I have to admit that I was completely entertained by the nuttiness of script and the unapologetic nature of its nonsensical logic.
“Once they were men; now they are land crabs,” says Dale Drewer (Richard Garland), in an example of the absolutely priceless dialogue in Attack of the Crab Monsters, Roger Corman’s 1957 B-movie extraordinaire.
When one sits down to watch a movie called Attack of the Crab Monsters, one is either looking for a way to escape reality for an hour or so or one has a gun to their head. Either way, I find it highly unlikely that anyone would approach a screening of this film expecting to walk away praising the performances or the stellar character development. Personally, I plopped in front of the TV to see just how bad this film would be. I was not disappointed. But I had to marvel at its sheer weirdness because this is a really strange little movie.

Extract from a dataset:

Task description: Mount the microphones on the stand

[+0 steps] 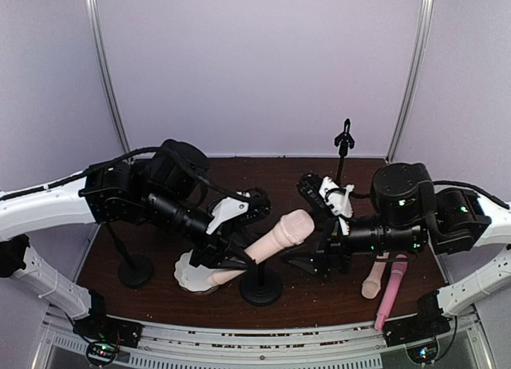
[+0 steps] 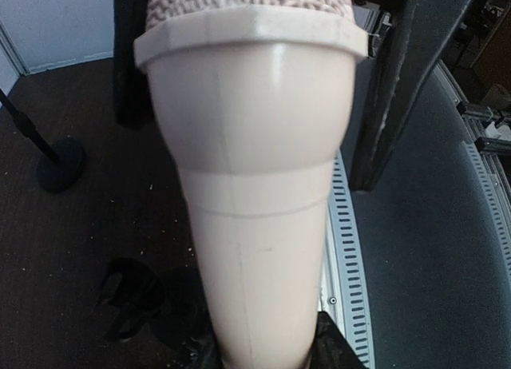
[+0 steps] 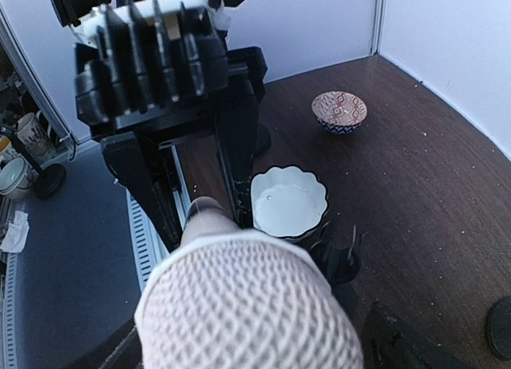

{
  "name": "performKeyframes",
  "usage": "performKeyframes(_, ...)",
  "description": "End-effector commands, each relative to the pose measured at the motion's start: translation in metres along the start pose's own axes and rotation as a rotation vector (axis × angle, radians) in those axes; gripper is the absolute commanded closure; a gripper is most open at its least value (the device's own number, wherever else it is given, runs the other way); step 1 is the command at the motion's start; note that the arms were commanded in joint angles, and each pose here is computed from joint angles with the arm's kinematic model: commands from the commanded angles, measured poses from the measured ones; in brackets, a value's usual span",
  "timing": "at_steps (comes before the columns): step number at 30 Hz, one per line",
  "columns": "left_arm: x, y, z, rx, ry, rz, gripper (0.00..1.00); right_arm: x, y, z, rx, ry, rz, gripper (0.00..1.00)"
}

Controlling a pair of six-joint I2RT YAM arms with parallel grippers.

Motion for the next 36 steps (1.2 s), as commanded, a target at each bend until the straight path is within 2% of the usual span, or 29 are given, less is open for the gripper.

Made for $70,000 and written by Charles B. Griffith (The Little Shop of Horrors), Attack of the Crab Monsters tells the tale of an expedition to a small island in the South Pacific that has been irradiated by nuclear testing. A group of scientists searches for clues to the whereabouts of another group of scientists who have gone missing following a typhoon. When one of the Navy sailors escorting them to shore dies mysteriously, a pair of sailors is left behind to guard the scientists. A handyman (Russell Johnson, the Professor from Gilligan’s Island) is also part of the group.

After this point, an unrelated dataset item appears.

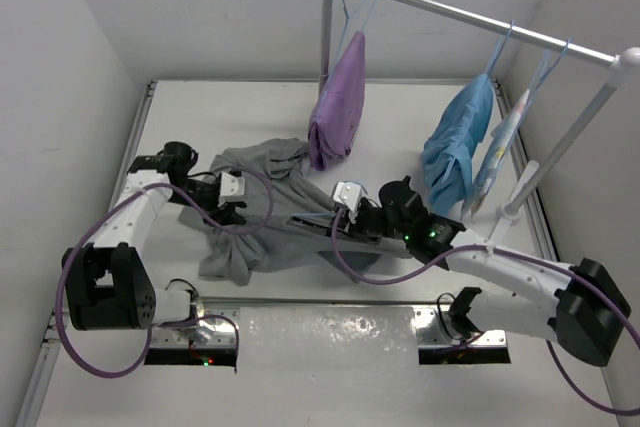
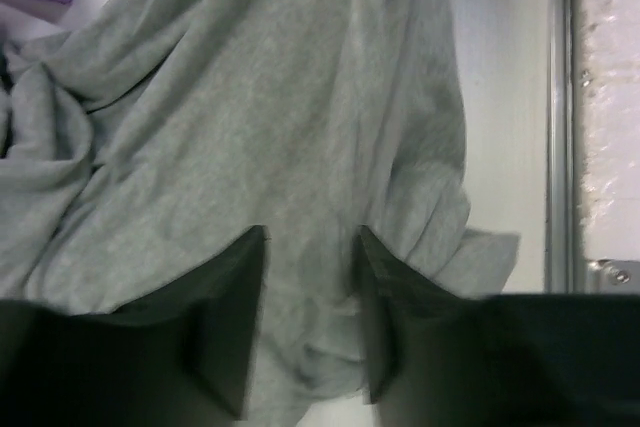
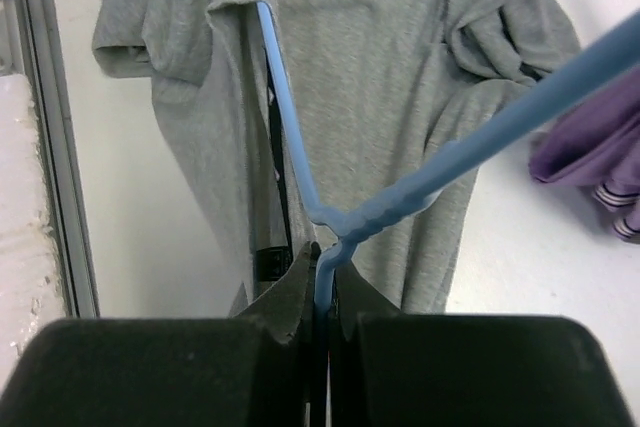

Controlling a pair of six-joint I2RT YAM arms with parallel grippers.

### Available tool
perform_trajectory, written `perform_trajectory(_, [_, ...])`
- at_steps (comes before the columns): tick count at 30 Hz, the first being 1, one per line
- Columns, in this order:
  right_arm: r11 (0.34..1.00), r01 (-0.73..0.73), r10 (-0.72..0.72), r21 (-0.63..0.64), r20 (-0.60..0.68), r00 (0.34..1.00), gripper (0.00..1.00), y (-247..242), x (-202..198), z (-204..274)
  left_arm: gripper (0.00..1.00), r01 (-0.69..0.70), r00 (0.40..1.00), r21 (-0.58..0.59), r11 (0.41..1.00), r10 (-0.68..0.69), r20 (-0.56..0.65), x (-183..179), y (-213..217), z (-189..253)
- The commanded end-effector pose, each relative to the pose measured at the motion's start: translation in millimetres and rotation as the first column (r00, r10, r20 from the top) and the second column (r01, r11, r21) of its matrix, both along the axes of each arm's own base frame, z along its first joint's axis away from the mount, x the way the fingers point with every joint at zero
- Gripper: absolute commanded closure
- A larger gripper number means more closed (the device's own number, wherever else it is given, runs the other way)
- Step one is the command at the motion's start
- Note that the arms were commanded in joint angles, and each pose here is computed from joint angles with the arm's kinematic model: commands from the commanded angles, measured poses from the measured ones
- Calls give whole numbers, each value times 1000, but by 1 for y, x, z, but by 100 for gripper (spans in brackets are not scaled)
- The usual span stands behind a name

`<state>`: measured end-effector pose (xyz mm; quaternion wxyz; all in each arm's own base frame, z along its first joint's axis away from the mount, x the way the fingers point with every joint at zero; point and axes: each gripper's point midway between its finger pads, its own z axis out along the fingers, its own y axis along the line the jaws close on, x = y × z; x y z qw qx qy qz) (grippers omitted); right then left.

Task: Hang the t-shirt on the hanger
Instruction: Place the T-shirt on the hanger, then place the hanger at the clothesline.

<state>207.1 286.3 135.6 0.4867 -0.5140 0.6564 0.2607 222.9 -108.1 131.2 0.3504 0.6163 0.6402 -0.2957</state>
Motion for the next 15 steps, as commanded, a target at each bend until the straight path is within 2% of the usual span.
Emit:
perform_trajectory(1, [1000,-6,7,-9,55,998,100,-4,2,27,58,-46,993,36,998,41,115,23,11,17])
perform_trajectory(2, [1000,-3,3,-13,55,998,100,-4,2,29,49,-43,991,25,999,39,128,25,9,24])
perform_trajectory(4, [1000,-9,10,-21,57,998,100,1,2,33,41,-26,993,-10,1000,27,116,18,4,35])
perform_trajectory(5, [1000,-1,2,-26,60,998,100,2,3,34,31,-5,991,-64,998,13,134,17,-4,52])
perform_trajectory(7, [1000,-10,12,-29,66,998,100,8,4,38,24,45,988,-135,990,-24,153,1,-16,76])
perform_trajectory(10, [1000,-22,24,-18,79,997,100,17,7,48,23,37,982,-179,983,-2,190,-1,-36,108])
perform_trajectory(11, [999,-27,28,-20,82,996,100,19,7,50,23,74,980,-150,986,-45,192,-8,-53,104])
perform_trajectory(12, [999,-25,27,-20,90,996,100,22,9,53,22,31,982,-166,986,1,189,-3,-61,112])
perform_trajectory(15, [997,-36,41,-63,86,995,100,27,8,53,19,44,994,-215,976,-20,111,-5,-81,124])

Shortly after their arrival on the island, the group hears mysterious explosions which are then followed by earthquakes. They discover a journal belonging to the original research team that details the strange flesh of a worm-like creature. In the night, Martha (Pamela Duncan), the group’s sole female member, hears the voice of one of the members of the earlier expedition calling out to her, asking for help. Carson (Richard Cutting) also hears the voice, but he says that it was calling out to him. Neither finds the man in question.

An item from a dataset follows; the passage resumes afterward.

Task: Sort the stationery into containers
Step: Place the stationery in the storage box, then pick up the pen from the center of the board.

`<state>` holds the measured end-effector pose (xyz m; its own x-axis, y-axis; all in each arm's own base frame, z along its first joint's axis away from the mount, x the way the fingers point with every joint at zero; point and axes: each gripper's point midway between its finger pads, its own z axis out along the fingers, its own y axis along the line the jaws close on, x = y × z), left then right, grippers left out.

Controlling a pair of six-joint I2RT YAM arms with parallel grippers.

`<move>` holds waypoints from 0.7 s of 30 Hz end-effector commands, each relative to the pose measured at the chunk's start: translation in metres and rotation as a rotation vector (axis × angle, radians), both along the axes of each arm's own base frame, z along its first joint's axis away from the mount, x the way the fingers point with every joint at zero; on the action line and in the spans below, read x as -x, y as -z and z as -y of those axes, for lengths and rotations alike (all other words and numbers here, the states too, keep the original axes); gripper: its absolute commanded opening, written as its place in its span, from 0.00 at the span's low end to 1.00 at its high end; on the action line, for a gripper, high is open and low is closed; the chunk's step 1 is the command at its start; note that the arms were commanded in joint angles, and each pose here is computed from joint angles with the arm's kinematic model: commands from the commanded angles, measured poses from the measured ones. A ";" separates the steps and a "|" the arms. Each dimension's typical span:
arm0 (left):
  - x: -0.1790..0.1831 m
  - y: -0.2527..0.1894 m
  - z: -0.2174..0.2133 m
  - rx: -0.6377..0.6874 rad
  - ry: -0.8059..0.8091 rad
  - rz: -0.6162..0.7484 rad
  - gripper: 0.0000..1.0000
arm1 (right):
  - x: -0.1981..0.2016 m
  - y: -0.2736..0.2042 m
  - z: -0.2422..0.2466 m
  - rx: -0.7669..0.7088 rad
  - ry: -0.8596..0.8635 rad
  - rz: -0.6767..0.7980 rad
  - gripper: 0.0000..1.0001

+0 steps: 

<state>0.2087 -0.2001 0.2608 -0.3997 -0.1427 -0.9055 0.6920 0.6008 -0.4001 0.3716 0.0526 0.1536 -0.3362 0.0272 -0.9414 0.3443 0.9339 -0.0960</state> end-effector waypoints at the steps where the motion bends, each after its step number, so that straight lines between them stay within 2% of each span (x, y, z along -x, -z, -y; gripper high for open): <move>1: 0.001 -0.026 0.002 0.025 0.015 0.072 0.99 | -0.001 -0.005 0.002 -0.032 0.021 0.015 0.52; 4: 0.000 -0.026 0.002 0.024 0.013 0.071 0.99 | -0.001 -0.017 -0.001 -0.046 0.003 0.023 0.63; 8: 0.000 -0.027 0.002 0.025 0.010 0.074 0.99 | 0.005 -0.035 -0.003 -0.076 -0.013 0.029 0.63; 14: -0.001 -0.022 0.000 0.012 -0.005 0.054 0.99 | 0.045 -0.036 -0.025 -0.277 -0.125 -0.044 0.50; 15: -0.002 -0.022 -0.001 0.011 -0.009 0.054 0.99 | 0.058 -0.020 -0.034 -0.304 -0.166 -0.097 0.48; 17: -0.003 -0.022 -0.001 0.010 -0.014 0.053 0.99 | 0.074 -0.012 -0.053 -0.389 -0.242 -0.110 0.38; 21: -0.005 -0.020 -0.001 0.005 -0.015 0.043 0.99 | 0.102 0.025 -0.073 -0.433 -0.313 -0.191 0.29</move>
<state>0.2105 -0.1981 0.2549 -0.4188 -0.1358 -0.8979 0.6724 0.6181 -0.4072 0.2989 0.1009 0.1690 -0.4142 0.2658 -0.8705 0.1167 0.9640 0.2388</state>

The team theorizes that the earthquakes are actually from the island disintegrating into the sea. As if to prove them correct, a large pit emerges as a result of the earthquakes and reveals a network of underground caves. To their horror, the team finds out that the caves are the subterranean home of two giant crabs that have most likely been mutated by radioactivity from hydrogen bomb testing. These crabs that have also eaten the original scientific team, absorbed their minds, and now speak in their voices.
That’s a fair approximation of what happens in the movie. I’ve left out the pseudo-scientific lingo and absolutely wacko logic that strings these events together. It’s difficult to criticize this movie because watching it is something like trying to complete a coherent jigsaw puzzle with the pieces from six entirely different puzzles. It’s challenging but also kind of fun to try to piece something recognizable together.
There’s a half-assed attempt at a love triangle. There are disembodied voices talking through steel objects for some reason. Scuba divers in an overstocked aquarium (complete with reflections of the camera on the glass) are meant to stand-in for scientists diving off the coast of an island. And, the thing that will burn itself into the mind of anyone who watches this movie are the giant crabs’ enormous, human-like eyes. Eyes that blink wholly unconvincingly as their plastic-bag eyelids are pulled up and down by stagehands.
On one-hand, I have to call a bad movie a bad movie. But, I have to admit that I was completely entertained by the nuttiness of script and the unapologetic nature of its premise. Attack of the Crab Monsters delivers exactly what you’d expect from a movie with that title. If you like atomic age horror movies, this one is definitely a must-see.